§ **YOUR INSTRUCTIONS**
Nothing should appear in the answer except the lines below from the line containing "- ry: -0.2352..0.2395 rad" through the line containing "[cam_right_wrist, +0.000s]", copied exactly, with pictures left out.
[Opening DATA SUPPLIED section]
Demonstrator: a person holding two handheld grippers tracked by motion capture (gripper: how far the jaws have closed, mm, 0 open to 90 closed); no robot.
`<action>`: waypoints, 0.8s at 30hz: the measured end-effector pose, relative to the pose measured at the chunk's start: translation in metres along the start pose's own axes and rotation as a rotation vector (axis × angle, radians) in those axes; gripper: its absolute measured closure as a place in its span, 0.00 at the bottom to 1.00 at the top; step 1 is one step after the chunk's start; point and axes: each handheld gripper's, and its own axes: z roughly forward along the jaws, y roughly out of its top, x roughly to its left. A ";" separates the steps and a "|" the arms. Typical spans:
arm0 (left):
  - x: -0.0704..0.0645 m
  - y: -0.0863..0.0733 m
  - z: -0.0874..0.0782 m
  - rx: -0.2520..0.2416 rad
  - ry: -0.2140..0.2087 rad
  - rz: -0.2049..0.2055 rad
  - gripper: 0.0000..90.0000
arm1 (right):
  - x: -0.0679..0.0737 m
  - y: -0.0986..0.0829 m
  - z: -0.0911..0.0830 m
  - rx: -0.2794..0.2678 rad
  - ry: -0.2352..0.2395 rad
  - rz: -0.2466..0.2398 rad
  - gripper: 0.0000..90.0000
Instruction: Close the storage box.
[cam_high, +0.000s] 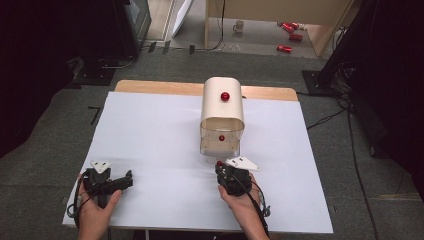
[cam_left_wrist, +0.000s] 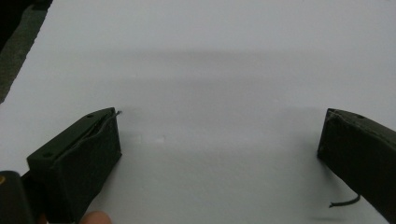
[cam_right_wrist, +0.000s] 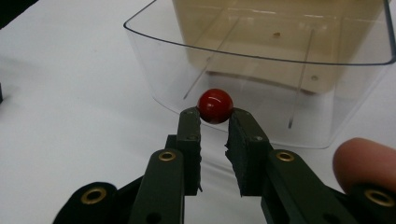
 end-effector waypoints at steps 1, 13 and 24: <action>0.000 0.000 0.000 0.000 0.000 0.000 0.00 | -0.001 0.002 0.001 -0.003 0.000 -0.001 0.85; 0.000 0.000 0.000 0.000 0.000 0.000 0.00 | -0.006 0.017 0.016 -0.014 -0.021 0.004 0.85; 0.000 0.000 0.000 0.000 0.000 0.000 0.00 | -0.013 0.026 0.031 -0.012 -0.036 0.015 0.85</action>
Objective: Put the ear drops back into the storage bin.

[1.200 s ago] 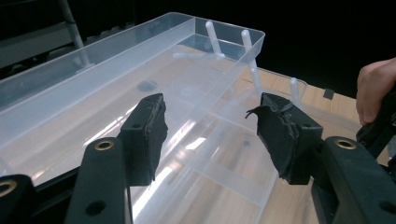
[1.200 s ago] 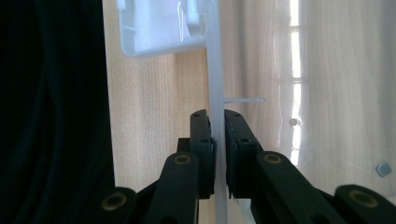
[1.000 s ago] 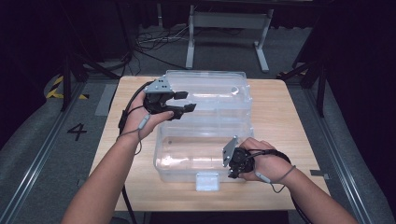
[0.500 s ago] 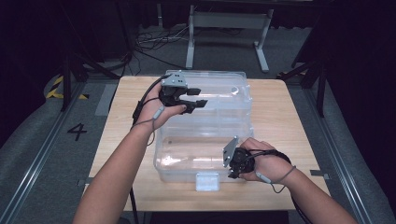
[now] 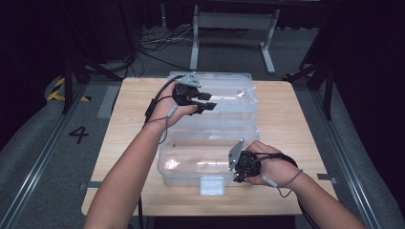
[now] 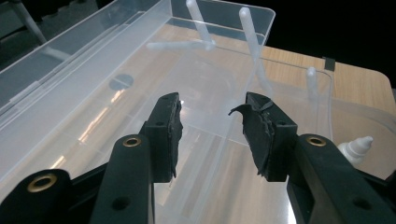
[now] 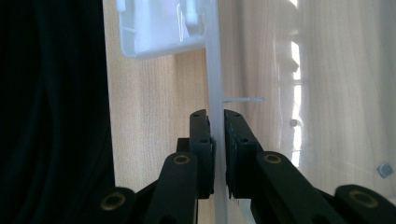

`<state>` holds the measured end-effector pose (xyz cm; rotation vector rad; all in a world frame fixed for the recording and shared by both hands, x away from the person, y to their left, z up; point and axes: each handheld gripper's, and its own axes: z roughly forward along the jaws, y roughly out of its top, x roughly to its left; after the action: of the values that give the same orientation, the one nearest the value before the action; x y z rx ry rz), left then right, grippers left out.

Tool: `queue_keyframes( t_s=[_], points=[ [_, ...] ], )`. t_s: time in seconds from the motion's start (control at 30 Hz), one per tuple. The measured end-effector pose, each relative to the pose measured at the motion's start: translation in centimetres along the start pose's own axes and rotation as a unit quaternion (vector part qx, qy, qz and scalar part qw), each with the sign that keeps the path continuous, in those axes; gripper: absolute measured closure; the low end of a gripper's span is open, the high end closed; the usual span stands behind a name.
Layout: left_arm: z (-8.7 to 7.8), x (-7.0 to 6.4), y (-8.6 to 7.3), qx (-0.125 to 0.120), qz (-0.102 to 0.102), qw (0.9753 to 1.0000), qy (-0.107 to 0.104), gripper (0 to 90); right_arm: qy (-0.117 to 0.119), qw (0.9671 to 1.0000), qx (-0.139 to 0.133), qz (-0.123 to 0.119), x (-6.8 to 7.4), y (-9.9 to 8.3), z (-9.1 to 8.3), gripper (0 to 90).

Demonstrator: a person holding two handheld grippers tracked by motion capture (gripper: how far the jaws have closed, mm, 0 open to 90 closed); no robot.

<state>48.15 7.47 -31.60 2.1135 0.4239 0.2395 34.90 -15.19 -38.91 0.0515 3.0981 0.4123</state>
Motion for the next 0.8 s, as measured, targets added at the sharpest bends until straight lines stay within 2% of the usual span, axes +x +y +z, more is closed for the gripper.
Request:
queue_keyframes(
  t_s=[0.3,0.53,0.7,0.8],
  points=[
    [0.9,0.0,0.4,0.023,0.015,0.9996,-0.004,57.6,0.0,1.0,-0.002,0.0,0.0,0.0,0.0,83.0],
    [1.7,0.0,0.6,0.052,0.044,0.9974,-0.024,67.4,0.005,1.0,-0.006,0.001,-0.1,-0.1,0.1,82.8],
    [1.7,0.1,0.6,0.047,0.032,0.9975,-0.041,73.8,0.005,1.0,-0.005,0.001,-0.1,-0.1,0.1,82.8],
    [1.7,0.2,0.5,0.046,0.036,0.9969,-0.053,80.7,0.008,0.9999,-0.01,0.003,-0.2,-0.2,0.1,82.6]
  ],
)
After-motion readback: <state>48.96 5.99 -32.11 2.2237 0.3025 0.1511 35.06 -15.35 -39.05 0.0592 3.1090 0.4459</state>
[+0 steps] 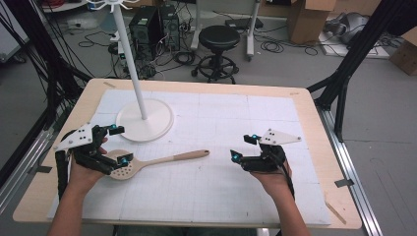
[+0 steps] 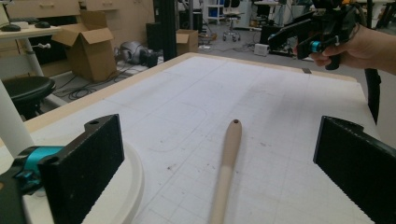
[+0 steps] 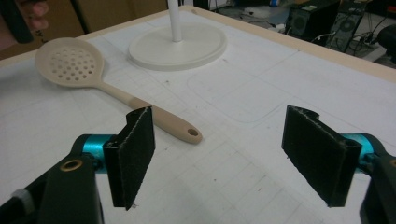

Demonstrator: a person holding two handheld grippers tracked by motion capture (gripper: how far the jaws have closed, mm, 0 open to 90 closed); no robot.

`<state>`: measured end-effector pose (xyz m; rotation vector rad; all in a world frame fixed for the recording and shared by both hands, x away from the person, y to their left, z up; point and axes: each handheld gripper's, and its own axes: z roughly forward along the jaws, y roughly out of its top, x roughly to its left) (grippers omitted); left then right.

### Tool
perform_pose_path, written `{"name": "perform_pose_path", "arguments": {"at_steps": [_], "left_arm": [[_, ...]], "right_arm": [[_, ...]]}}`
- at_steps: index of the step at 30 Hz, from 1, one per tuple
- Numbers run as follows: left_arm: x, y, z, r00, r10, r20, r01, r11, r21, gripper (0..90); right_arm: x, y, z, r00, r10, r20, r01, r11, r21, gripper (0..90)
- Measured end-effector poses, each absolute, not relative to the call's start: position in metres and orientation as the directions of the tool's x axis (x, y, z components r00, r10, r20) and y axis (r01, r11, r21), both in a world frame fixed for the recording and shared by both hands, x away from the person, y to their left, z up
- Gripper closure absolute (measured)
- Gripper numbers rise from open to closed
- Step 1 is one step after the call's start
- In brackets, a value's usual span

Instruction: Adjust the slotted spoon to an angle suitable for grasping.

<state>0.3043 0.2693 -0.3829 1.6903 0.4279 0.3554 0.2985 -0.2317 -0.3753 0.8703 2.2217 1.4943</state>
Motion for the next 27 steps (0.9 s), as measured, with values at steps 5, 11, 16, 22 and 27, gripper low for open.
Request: {"name": "perform_pose_path", "arguments": {"at_steps": [5,11,16,22,27], "left_arm": [[0.304,0.267,-0.384,0.886,0.464,-0.003,0.081,-0.148,0.986,2.3],[0.304,0.266,-0.384,0.888,0.460,-0.007,0.083,-0.145,0.986,2.3],[0.303,0.267,-0.383,0.889,0.458,-0.006,0.077,-0.137,0.988,2.3],[0.302,0.265,-0.383,0.895,0.446,-0.010,0.077,-0.134,0.988,2.3],[0.301,0.261,-0.383,0.903,0.430,-0.008,0.075,-0.139,0.987,2.3]], "right_arm": [[0.293,-0.235,-0.373,-0.773,0.631,0.062,0.283,0.257,0.924,20.8],[0.293,-0.244,-0.368,-0.779,0.623,0.076,0.263,0.214,0.941,16.8],[0.293,-0.251,-0.364,-0.783,0.616,0.080,0.245,0.188,0.951,14.1],[0.296,-0.255,-0.362,-0.778,0.623,0.081,0.240,0.175,0.955,10.9],[0.298,-0.256,-0.361,-0.774,0.626,0.089,0.245,0.168,0.955,10.5]]}}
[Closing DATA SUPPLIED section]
§ **RESPONSE BOX**
  - ry: -0.2352..0.2395 rad
  - rz: -0.2466..0.2398 rad
  - gripper: 0.0000..90.0000
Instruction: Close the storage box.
[cam_high, +0.000s] 
[cam_left_wrist, +0.000s] 
[cam_right_wrist, +0.000s] 

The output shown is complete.